Work task
Go through the material and copy every line in which "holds" appears.
• • • • • • •
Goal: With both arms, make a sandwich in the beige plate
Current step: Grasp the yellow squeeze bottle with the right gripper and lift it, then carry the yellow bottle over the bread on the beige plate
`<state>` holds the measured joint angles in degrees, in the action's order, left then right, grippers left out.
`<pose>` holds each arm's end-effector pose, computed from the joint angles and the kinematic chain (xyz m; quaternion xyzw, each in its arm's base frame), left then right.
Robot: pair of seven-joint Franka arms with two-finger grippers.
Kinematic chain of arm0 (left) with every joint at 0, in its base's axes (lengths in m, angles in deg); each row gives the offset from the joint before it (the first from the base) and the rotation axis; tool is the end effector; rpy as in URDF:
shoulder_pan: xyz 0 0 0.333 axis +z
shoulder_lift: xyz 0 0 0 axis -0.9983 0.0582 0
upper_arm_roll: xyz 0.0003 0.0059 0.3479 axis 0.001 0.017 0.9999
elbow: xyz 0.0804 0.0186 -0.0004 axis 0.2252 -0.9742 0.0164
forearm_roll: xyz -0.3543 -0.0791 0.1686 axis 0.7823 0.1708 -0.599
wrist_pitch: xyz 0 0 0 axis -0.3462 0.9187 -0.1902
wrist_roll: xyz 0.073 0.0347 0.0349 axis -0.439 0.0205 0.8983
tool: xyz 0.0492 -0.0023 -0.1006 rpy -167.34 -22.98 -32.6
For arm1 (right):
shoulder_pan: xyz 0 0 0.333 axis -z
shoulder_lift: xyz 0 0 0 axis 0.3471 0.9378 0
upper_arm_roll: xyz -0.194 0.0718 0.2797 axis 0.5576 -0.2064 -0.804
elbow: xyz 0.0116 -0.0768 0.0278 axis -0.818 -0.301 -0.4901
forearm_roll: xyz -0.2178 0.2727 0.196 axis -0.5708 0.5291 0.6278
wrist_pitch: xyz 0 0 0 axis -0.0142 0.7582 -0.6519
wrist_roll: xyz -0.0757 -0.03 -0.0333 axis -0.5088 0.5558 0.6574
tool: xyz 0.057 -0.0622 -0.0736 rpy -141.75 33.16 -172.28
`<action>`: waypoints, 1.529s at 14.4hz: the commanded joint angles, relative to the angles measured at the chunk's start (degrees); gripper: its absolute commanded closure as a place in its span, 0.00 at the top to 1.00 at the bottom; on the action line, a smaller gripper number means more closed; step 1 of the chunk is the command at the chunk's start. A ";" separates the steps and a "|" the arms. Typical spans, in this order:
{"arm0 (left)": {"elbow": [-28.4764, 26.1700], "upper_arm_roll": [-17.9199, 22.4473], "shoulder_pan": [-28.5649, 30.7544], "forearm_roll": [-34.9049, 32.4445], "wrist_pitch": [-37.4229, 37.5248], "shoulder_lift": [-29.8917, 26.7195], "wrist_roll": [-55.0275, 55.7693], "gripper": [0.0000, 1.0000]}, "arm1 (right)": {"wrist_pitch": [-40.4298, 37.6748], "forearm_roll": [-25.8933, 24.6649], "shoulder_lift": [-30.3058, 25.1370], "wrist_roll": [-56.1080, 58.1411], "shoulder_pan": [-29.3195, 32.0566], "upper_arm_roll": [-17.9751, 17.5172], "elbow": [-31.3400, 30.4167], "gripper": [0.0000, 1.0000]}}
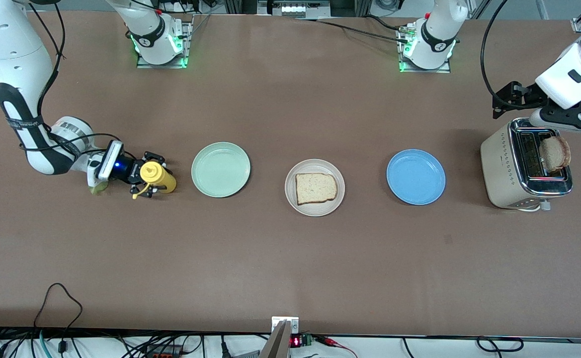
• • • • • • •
Solution
`<state>` holds the measured joint angles in degrees, in the action's order, left then right, grippers left out.
`<pose>` holds each arm's end-effector pose, computed from the joint angles and the kinematic chain (xyz m; quaternion xyzw, each in its arm's base frame), left then right.

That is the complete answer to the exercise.